El exempleado de la Sociedad Municipal de Gestión Urbanística (Geursa) sostiene que su cese fue injustificado y vinculado a tensiones internas previas a la investigación del caso Valka. El demandante acusa a la exgerente de Geursa, Marina Más, y al responsable de la Asesoría Jurídica, Luis Pérez Cañón, de presiones y acoso.
El caso Valka investiga el uso de claves de acceso al sistema informático municipal y posibles injerencias externas. Se busca determinar si las credenciales eran personales o compartidas, lo que podría comprometer la trazabilidad de expedientes. La atención se centra en el excoordinador de Urbanismo, José Manuel Setién, sospechoso de acceder remotamente sin habilitación formal.

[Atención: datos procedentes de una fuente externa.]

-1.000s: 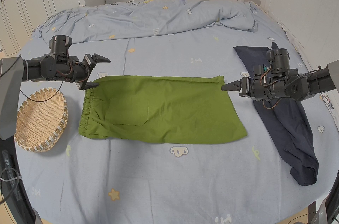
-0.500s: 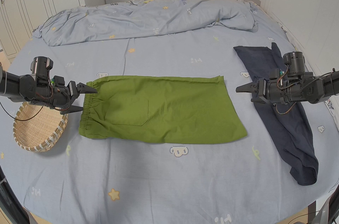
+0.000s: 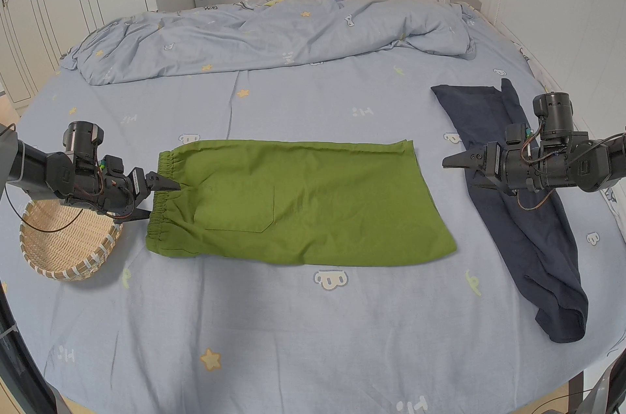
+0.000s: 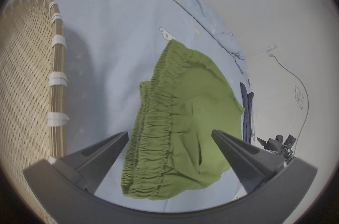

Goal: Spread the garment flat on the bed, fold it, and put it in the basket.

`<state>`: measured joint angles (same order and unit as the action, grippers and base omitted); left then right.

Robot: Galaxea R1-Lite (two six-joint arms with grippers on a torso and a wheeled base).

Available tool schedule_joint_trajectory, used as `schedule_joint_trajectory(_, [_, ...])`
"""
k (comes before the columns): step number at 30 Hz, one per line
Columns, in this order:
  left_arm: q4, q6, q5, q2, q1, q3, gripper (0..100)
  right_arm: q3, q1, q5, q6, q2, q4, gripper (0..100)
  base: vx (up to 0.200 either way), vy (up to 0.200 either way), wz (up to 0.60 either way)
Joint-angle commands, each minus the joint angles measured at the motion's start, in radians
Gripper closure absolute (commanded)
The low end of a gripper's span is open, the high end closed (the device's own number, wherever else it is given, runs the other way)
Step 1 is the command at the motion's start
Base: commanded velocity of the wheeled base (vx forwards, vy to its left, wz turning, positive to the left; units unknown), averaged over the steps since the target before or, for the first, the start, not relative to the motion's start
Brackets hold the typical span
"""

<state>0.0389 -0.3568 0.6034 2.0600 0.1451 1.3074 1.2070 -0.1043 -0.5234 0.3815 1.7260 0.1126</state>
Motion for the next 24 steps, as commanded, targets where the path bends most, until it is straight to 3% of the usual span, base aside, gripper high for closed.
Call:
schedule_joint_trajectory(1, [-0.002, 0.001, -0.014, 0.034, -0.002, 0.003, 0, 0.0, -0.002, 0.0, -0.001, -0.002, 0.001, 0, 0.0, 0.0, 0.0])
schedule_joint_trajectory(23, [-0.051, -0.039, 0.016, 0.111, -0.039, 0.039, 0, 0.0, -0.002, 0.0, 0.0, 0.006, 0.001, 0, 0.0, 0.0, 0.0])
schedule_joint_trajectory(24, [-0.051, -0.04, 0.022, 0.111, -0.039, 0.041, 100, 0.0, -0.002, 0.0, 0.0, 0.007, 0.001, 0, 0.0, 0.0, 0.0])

La defensa jurídica municipal del Ayuntamiento de Las Palmas de Gran Canaria solicitó su absolución, argumentando que la relación laboral es exclusiva de Geursa. Por su parte, Geursa se opuso a la demanda, defendiendo el despido disciplinario acordado el 29 de enero de 2024, basado en una conducta reiterada de infracciones muy graves, incluyendo denuncias internas “falsas”, desobediencia y acoso hacia la gerente.

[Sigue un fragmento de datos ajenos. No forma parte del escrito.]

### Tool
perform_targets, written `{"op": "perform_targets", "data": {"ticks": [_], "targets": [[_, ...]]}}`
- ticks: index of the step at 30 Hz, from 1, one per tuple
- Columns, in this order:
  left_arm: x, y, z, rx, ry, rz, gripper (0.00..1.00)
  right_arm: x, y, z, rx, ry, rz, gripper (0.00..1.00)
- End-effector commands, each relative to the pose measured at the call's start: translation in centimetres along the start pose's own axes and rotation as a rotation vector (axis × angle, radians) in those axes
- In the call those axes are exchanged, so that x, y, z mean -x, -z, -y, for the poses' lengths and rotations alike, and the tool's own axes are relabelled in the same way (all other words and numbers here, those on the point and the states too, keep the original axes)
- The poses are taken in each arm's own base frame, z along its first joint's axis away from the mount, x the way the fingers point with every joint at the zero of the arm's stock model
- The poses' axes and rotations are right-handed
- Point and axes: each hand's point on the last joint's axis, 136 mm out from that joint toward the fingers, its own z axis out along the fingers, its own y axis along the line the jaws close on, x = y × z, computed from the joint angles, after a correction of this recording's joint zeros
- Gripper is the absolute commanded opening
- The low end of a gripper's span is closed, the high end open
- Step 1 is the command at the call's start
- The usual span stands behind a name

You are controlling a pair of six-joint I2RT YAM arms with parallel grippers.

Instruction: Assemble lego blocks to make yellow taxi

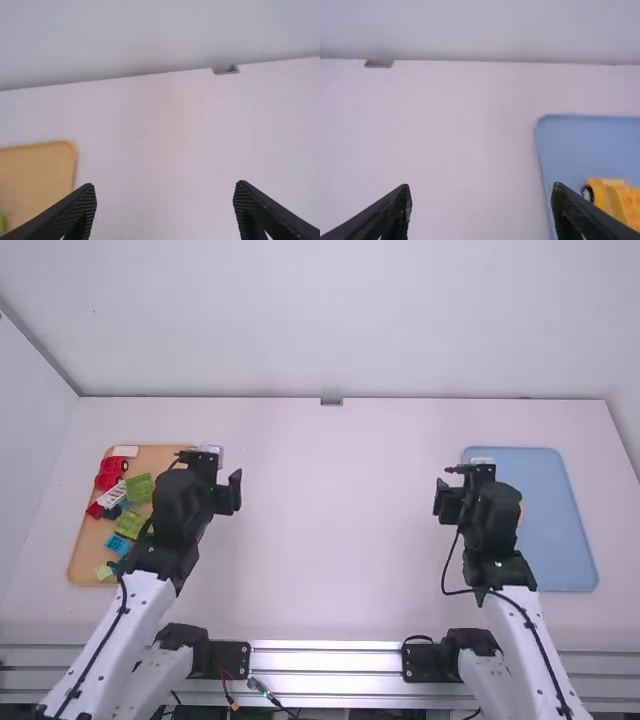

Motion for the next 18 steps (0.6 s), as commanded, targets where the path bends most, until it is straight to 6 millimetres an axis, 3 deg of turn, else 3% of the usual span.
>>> {"op": "perform_targets", "data": {"ticks": [1,2,18], "targets": [[-0.9,0.8,-1.5,0.037,0.029,0.013,0.68,-1.3,0.5,0.2,-0.010,-0.038,0.003,0.67],[-1.7,1.1,-2.3,0.062,0.040,0.013,0.65,-2.0,0.8,0.1,-0.010,-0.038,0.003,0.64],[-11.1,2.9,-1.8,0.062,0.040,0.013,0.28,-11.6,1.9,-0.3,-0.010,-0.038,0.003,0.28]]}}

No se le despide por formular denuncias, sino por formular denuncias falsas.
La empresa negó que el despido fuera una represalia, señalando que el trabajador reconoció que los hechos denunciados no constituían acoso. Se mencionaron dos denuncias de 2023, una contra la directora financiera y otra contra Marina Más y Luis Pérez Cañón, ambas archivadas por falta de acoso. Geursa considera el uso del canal de denuncias en estos términos como una infracción grave y desvincula el despido de la actividad sindical del demandante.
Entre los motivos del despido se incluyen la “constante desobediencia” a instrucciones, la negativa a modificar comunicaciones corporativas, la resistencia a entregar claves de acceso a sistemas informáticos y retrasos en sus funciones. Un testigo contratado en 2024 para recuperar el control de los sistemas confirmó la falta de claves de acceso necesarias para operar con normalidad.
Otros testigos respaldaron la versión de la empresa, describiendo un trato inadecuado hacia la gerente, Marina Más, quien, según un empleado, manifestaba “angustia y nerviosismo” al interactuar con el demandante. Sin embargo, otros testigos ofrecieron una percepción diferente, relatando incidentes donde la gerente se mostró “alterada” y se dirigió bruscamente al demandante.
La responsable de cumplimiento normativo explicó que se informó a la plantilla que las denuncias falsas son una conducta grave y concluyó que no hubo acoso por parte de los denunciados, y que el demandante hizo un “uso espurio” del canal de denuncias.